[Start of Attachment]

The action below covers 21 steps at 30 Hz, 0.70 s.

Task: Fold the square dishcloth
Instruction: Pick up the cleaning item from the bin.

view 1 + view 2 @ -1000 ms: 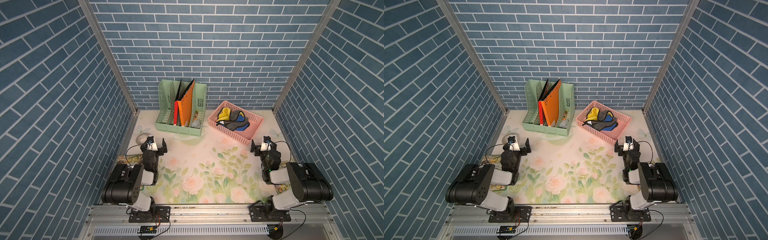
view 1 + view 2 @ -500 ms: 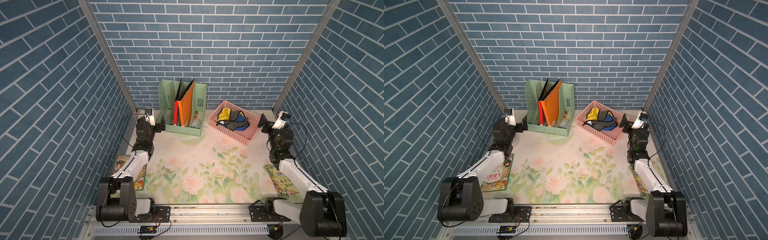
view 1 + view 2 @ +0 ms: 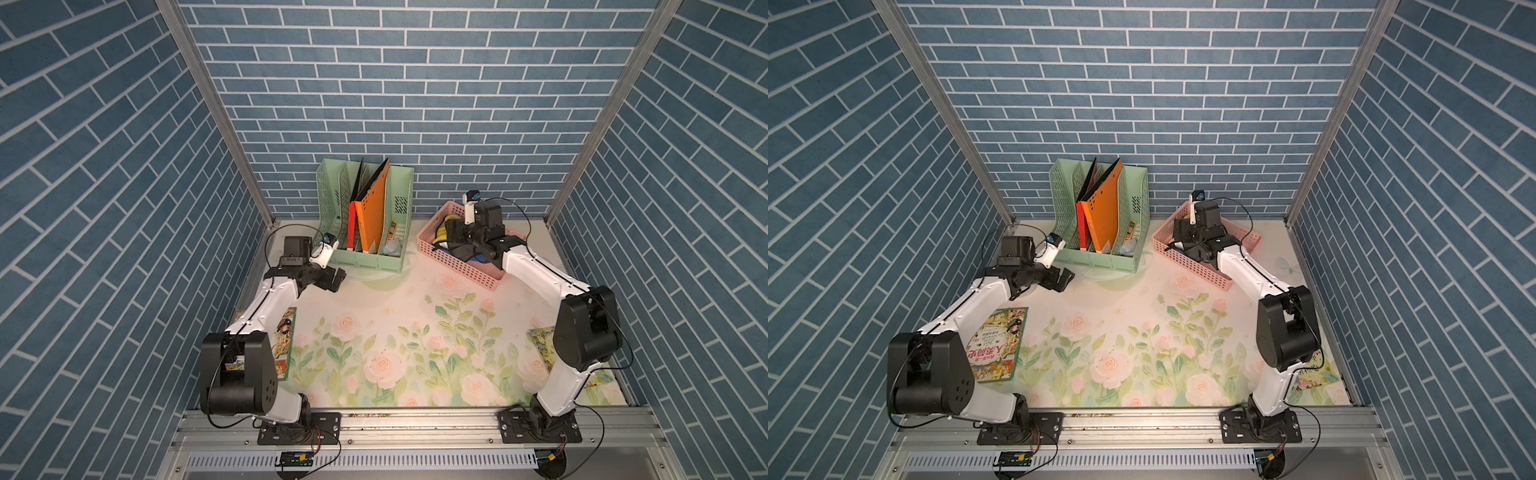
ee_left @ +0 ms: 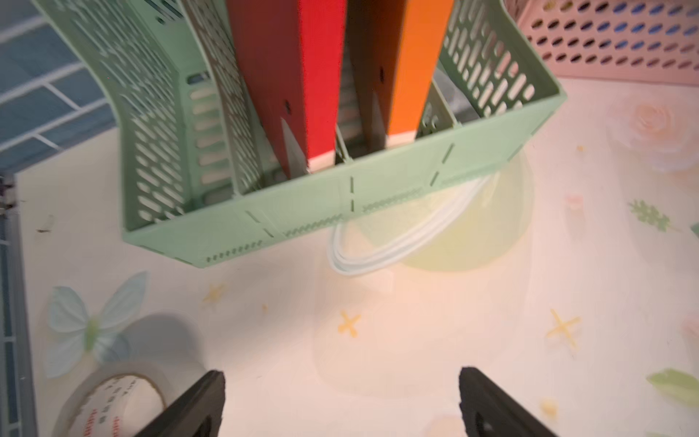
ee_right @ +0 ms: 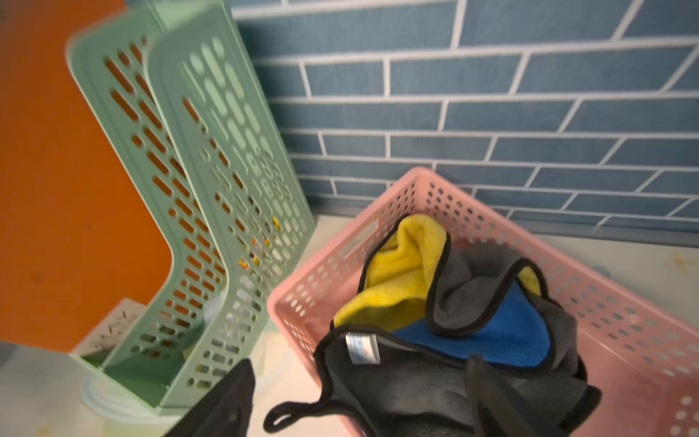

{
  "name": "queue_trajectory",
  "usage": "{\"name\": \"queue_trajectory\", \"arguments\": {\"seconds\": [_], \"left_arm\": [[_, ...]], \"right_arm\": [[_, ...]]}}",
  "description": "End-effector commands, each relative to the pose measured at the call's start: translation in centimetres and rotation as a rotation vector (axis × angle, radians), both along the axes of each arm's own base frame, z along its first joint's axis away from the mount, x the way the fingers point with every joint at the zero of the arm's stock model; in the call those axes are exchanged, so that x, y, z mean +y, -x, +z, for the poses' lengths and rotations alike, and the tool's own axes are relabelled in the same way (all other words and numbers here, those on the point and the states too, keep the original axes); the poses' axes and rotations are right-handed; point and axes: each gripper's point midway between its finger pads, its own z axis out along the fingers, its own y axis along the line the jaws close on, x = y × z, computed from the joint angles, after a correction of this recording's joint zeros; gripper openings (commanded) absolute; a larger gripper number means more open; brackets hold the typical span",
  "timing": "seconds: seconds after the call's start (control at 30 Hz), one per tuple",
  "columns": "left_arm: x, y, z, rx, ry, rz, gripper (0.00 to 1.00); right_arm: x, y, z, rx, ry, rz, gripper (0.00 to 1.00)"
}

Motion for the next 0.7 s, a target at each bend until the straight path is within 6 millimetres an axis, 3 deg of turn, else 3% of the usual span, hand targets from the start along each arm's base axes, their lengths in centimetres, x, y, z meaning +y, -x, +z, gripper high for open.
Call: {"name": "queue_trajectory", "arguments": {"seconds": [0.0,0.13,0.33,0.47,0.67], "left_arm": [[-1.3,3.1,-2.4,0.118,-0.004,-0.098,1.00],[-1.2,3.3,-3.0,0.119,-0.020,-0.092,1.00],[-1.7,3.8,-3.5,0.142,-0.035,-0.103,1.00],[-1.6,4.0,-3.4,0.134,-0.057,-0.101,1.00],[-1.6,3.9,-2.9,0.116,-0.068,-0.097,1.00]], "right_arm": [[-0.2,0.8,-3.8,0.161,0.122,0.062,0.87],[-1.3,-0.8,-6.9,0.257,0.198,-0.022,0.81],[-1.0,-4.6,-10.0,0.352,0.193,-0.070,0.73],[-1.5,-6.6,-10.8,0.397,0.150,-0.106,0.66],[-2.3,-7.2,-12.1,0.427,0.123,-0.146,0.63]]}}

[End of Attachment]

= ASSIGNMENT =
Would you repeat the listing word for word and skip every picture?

= OUTPUT FOR THIS TASK =
The action below covers 21 steps at 30 Hz, 0.70 s.

Task: Fold the square dishcloth
Instruction: Pick up the cleaning item from the bin.

view 1 + view 2 @ -1000 ms: 
view 1 + view 2 @ -500 ms: 
view 1 + view 2 @ +0 ms: 
ee_left @ +0 ms: 
ee_right @ +0 ms: 

{
  "name": "queue_trajectory",
  "usage": "{\"name\": \"queue_trajectory\", \"arguments\": {\"seconds\": [_], \"left_arm\": [[_, ...]], \"right_arm\": [[_, ...]]}}",
  "description": "End-effector commands, each relative to the pose measured at the call's start: translation in centimetres and rotation as a rotation vector (axis × angle, radians), both along the axes of each arm's own base frame, z along its first joint's axis away from the mount, x the way the fingers point with every joint at the zero of the arm's stock model; in the call those axes are exchanged, so that x, y, z mean +y, -x, +z, for the poses' lengths and rotations alike, and the tool's own axes are relabelled in the same way (all other words and numbers here, those on the point and the states too, keep the original axes); the poses' axes and rotations are right-handed; point and axes: each gripper's point midway between its finger pads, its own z axis out along the fingers, its own y axis along the line the jaws close on, x = y × z, computed from the joint angles, after a correction of this recording's joint zeros; gripper openings (commanded) absolute; a larger gripper number means more open; brackets hold the typical span",
  "timing": "seconds: seconds after the call's start (control at 30 Hz), one per tuple",
  "columns": "left_arm: x, y, z, rx, ry, rz, gripper (0.00 to 1.00); right_arm: x, y, z, rx, ry, rz, gripper (0.00 to 1.00)"
}

Motion for the next 0.7 s, a target at each bend until the straight path is within 6 millimetres an axis, 3 deg of turn, else 3% of the usual span, hand targets from the start along each arm's base axes, their lengths in centimetres, x, y, z meaning +y, -x, +z, gripper high for open.
Call: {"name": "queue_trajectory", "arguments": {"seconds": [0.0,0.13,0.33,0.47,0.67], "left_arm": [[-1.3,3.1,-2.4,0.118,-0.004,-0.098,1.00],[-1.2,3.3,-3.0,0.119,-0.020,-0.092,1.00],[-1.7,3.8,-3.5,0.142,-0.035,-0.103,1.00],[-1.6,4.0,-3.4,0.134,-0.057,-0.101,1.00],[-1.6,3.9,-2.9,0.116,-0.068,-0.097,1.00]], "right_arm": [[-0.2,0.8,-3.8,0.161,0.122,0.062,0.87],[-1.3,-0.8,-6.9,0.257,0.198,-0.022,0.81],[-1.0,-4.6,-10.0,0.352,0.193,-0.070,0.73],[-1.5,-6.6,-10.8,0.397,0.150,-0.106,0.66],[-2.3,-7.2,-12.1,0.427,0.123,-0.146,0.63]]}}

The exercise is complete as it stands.